## PROMPT:
Write out exactly, and only, the lines below from the line with "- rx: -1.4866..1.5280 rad" through the line with "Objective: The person"; pictures do not belong in the copy.
Segment Start: LISTED RECORDS
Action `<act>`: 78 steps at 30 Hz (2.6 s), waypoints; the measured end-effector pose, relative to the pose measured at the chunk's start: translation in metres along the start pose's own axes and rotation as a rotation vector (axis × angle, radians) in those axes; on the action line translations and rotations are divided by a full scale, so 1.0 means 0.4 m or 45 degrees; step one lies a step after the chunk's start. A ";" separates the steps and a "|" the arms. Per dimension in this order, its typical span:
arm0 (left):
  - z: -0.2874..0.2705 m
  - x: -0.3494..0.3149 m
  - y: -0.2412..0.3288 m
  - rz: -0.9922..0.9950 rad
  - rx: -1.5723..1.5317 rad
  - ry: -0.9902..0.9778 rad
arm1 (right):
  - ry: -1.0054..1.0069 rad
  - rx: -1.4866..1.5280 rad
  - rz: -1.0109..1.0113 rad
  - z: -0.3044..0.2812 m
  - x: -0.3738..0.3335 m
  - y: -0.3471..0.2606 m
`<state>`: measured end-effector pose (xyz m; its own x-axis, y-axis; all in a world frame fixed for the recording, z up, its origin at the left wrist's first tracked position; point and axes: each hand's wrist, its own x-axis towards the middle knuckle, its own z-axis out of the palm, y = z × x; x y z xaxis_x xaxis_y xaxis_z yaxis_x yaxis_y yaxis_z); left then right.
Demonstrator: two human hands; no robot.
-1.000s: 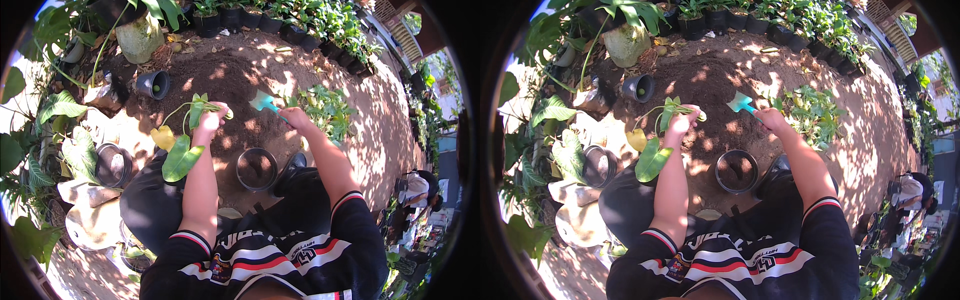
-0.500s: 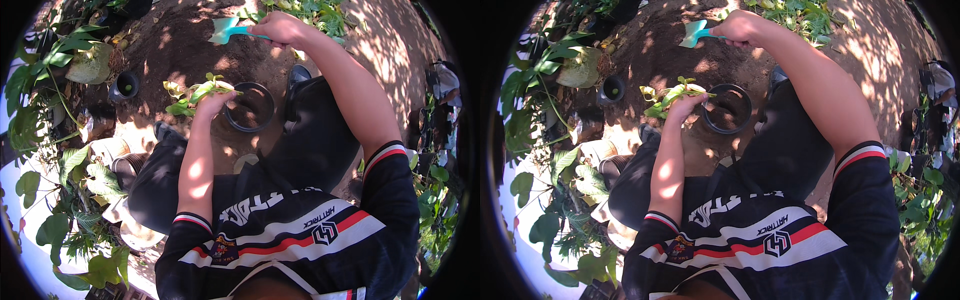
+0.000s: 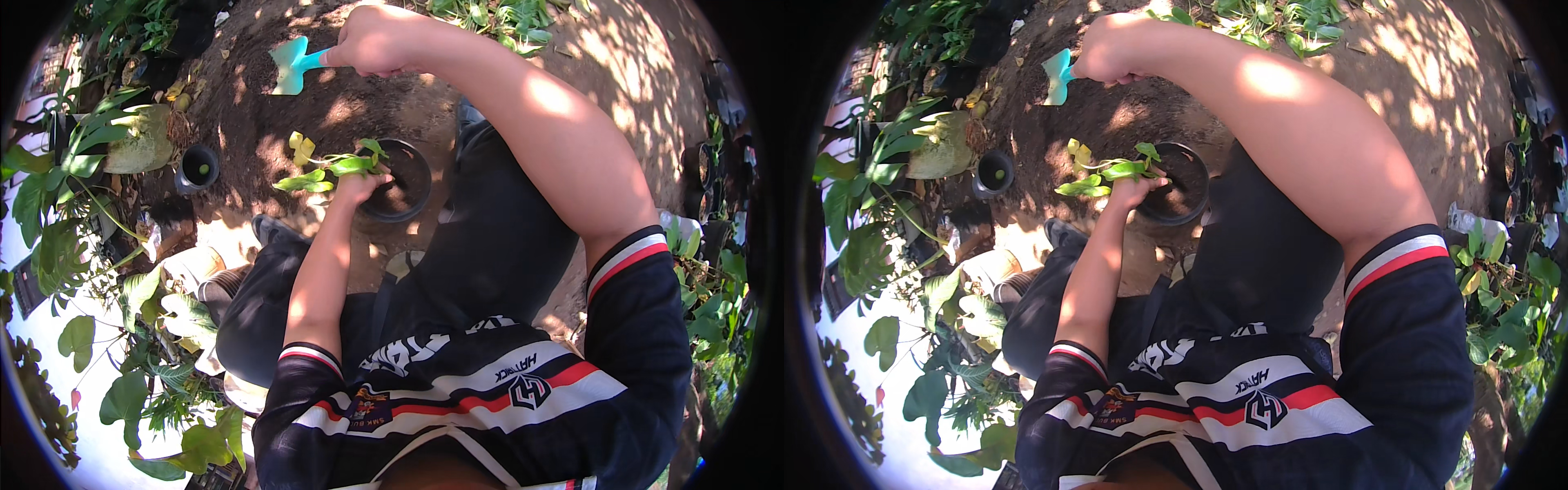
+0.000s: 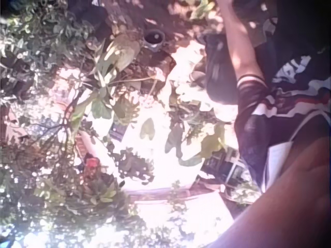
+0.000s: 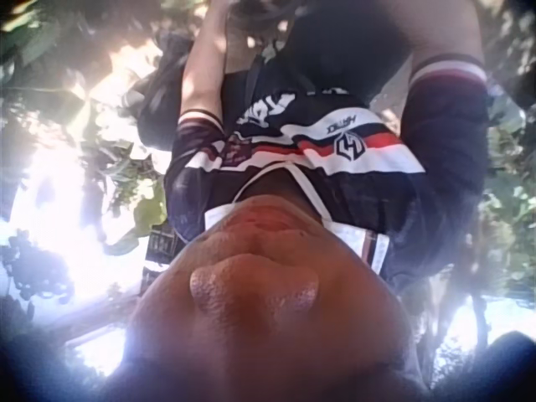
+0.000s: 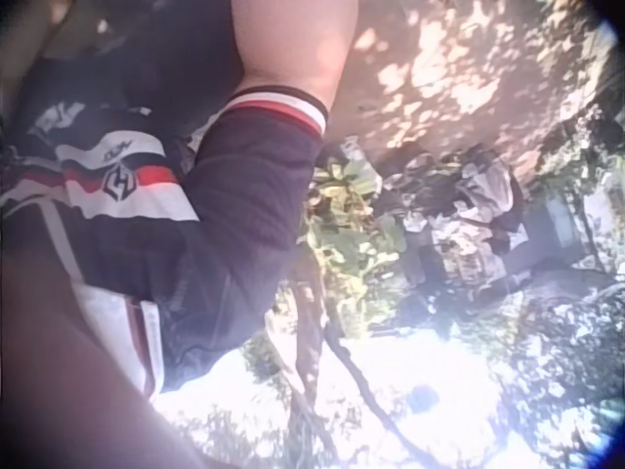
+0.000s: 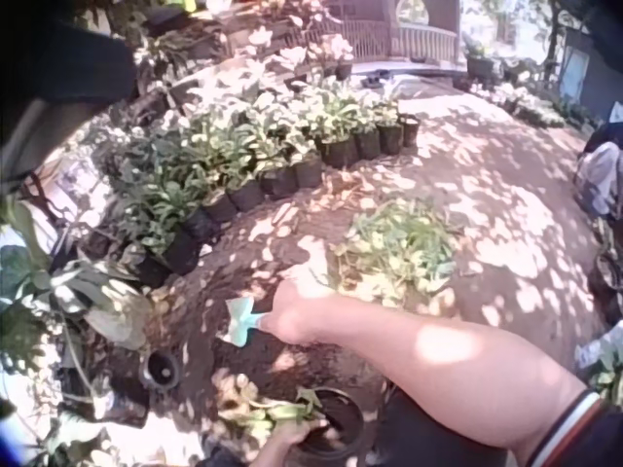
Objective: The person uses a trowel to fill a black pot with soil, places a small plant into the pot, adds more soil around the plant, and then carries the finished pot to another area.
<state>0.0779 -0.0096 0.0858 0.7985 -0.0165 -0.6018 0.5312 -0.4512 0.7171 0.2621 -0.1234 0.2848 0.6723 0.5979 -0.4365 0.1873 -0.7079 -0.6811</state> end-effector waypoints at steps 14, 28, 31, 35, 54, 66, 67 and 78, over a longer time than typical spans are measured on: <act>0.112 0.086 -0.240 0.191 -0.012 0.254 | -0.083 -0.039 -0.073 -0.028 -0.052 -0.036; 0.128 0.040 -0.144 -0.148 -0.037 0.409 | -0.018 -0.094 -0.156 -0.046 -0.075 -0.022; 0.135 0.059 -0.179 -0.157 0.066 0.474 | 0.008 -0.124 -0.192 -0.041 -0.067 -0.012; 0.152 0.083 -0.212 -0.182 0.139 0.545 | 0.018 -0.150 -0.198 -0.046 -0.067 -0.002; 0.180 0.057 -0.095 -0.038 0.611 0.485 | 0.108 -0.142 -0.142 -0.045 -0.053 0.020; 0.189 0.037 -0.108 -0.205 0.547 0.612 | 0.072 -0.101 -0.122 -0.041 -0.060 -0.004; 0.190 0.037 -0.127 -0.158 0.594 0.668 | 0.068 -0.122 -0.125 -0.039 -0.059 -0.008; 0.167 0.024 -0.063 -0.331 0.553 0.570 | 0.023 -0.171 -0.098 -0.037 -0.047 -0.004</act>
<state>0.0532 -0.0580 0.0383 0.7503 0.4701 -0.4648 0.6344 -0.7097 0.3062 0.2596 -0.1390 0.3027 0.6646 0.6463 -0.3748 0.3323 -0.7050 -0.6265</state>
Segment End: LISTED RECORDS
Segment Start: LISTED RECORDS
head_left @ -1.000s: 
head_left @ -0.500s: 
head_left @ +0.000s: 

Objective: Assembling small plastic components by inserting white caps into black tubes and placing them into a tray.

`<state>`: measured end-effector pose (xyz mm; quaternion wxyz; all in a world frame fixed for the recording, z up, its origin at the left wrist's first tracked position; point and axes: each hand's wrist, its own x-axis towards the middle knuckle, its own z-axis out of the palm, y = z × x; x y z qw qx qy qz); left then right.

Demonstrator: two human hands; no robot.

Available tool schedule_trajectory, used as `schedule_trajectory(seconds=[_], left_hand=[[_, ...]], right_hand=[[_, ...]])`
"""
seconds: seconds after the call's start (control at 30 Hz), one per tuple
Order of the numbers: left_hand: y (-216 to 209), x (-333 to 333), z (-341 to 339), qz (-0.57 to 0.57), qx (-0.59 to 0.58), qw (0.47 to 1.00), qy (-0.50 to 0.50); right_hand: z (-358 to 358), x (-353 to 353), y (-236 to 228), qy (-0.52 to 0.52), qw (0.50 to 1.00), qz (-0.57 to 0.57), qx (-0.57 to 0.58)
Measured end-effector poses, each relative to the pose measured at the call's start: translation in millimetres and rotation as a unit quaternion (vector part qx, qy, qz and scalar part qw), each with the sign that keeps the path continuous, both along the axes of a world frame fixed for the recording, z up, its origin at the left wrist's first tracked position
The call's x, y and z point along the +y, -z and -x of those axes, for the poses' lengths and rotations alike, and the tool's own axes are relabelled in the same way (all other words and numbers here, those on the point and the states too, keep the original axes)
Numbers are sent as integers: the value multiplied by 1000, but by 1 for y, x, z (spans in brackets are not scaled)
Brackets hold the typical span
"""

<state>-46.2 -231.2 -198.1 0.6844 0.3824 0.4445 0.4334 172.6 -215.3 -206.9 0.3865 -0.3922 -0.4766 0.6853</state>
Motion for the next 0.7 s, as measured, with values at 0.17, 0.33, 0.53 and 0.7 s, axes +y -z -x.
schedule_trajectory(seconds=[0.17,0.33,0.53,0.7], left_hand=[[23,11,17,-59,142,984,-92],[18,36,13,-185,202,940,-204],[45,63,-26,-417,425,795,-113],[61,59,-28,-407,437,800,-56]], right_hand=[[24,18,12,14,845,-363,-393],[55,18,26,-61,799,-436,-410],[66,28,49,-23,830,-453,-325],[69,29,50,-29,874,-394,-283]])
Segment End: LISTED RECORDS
## REPLY TO THE TASK:
  - rx: -1.4866..1.5280 rad
  - rz: -1.0109..1.0113 rad
  - z: -0.3044..0.2812 m
  - x: -0.3738..0.3335 m
  - y: -0.3471..0.2606 m
`<state>`: measured end-effector pose (xyz m; its own x-axis, y-axis; all in a world frame fixed for the recording, z up, its origin at the left wrist's first tracked position; point and axes: each hand's wrist, its own x-axis towards the middle knuckle, its own z-axis out of the palm, y = z × x; x y z xaxis_x xaxis_y xaxis_z yaxis_x yaxis_y yaxis_z); left then right.
Demonstrator: two human hands; no robot.
-1.000s: 
-0.500s: 
+0.000s: 
+0.000s: 
+0.000s: 
+0.000s: 
+0.000s: 
Objective: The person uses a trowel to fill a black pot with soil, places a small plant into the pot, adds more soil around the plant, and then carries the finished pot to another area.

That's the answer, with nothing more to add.